Why use Prometheus in your Homelab
I’m approaching ~15 nodes in my home and Prometheus is a great way to get insight on my resource usage and performance. I have alerts configured for when things go down (or I break things), and I can get visibility on what other users are doing in my cluster. There are tons of useful exporters I consume - I have blackbox exporters that check if my site is up, have a temperature exporter for my Raspberry Pi’s, and I get utilization metrics from my file servers.
Trial #1: Cheap ec2’s
The shortest path to getting a running instance in the beginning for me was doing a
kubectl create -f bundle.yaml -n monitoring from the official prometheus-operator. My worker nodes were originally t2.nanos, and I allocated storage via the ebs-csi driver. Originally this appeared fine and scraping a couple node-exporters and some small bundled metrics endpoints didn’t seem to cause issues.
Eventually, I noticed the memory usage would slowly become too much for the instance size. The CPU spikes from saving blocks to the TSDB also were too much, and my node would become unresponsive. Eventually, the operator would reschedule the pod on another node and the cycle would repeat where it slowly deathballed through my cluster. Upgrading to t2.micros did not fix this.
Setting limits sort of helped, but there were gaps in metrics from Kubernetes killing the pod when it eventually hit said limit. Limiting scrape intervals and having a node that I only scheduled Prometheus on would only delay the inevitable. I also tired switching to k3OS to reduce the OS footprint, but to no avail. It became clear I wasn’t going to see success on an EC2
Recently I was able to pinpoint some performance issues I experienced on cert-manager and the ebs-csi controllers. These projects are still Alpha status and things like that are to be expected. If you’re reading this in 2021, this might now be possible.
Trial #2: Unused hardware in my office
When it became clear I needed more power than I was willing to pay AWS bills for, I built a VPN Gateway into my VPC, added my Raspberry Pis to the cluster, and created a new Prometheus object backed by NFS storage. I used images from this Prometheus ARM project.
This worked for a bit, but I ran into more performance issues with NFS. Eventually the database got corrupted, and I saw more performance issues linked to this issue. The cause was related to the OS running 32 bit.
So I needed a 64 Bit OS, and better storage performance..

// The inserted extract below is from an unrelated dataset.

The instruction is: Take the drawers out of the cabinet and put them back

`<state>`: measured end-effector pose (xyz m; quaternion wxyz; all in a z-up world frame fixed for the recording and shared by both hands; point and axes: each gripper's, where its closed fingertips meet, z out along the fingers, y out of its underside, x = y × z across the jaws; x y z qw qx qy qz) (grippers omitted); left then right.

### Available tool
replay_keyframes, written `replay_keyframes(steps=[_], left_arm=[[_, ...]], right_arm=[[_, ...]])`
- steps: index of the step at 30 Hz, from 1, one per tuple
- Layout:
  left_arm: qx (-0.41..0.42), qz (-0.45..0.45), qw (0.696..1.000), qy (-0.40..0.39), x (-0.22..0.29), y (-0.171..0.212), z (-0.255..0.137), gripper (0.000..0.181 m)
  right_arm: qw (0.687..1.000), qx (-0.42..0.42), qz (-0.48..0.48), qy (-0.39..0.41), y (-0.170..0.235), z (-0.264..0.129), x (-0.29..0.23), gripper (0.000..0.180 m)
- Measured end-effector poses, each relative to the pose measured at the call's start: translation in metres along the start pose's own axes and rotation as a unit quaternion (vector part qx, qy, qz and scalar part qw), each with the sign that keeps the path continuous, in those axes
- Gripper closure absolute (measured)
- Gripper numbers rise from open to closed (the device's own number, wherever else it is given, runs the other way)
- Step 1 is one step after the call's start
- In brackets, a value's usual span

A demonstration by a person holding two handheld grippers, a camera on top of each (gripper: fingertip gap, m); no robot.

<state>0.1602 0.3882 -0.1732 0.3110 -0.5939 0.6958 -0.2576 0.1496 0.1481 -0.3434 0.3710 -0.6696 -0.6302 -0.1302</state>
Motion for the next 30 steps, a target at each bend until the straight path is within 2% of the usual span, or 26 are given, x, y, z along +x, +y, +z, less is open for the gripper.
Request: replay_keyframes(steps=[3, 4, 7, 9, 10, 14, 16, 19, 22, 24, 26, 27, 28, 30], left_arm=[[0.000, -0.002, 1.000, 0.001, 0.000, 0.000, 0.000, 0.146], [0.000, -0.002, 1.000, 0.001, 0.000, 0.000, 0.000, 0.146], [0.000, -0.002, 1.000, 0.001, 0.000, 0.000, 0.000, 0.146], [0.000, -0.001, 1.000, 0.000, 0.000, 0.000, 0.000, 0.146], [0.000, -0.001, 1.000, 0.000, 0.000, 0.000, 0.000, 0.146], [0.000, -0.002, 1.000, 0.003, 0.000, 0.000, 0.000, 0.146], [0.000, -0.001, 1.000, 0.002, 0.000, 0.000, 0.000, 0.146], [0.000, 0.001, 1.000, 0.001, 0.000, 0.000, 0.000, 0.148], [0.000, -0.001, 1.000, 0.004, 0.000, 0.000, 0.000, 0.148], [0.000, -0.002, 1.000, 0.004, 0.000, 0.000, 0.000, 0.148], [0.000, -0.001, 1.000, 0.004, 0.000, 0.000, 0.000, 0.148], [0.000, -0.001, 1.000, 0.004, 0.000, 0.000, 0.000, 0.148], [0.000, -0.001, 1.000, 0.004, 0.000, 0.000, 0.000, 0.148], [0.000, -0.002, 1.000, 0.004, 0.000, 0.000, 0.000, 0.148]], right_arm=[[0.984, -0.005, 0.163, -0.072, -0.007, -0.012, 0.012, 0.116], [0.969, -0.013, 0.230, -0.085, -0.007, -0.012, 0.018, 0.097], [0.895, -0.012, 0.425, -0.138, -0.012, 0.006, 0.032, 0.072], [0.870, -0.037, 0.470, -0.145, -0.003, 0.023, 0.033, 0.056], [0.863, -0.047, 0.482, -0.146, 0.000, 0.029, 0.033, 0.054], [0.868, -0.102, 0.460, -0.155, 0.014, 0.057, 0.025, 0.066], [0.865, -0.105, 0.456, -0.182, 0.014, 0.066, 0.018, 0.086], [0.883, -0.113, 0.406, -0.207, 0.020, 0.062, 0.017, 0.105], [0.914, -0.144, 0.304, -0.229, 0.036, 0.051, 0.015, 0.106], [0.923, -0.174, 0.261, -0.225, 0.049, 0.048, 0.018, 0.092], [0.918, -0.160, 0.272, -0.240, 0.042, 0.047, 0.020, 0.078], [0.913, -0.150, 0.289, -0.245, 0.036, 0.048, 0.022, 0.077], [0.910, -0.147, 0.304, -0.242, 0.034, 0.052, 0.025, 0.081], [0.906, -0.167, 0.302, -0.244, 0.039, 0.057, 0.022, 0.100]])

Trial #3: This is getting ridiculous
So here we are at 4x the memory we started at on an aarch64 CPU. The Pi 4’s cooling issues are a real thing, so the sink isn’t entirely a joke.
Out of the box, Raspbian does not boot a 64bit kernel, so we will need to enable it.
rpi-update echo 'arm_64bit=1' >> /boot/config.txt
Reboot and throw a
Linux pi-x 4.19.97-v8+ #1293 SMP PREEMPT Wed Jan 22 17:22:12 GMT 2020 aarch64 GNU/Linux
For storage, I used local storage via the fastest USB 3.0 flash drive I could find. I have a previous blog on configuring a PV backed by it.
When working with constraints, innovation truly shines.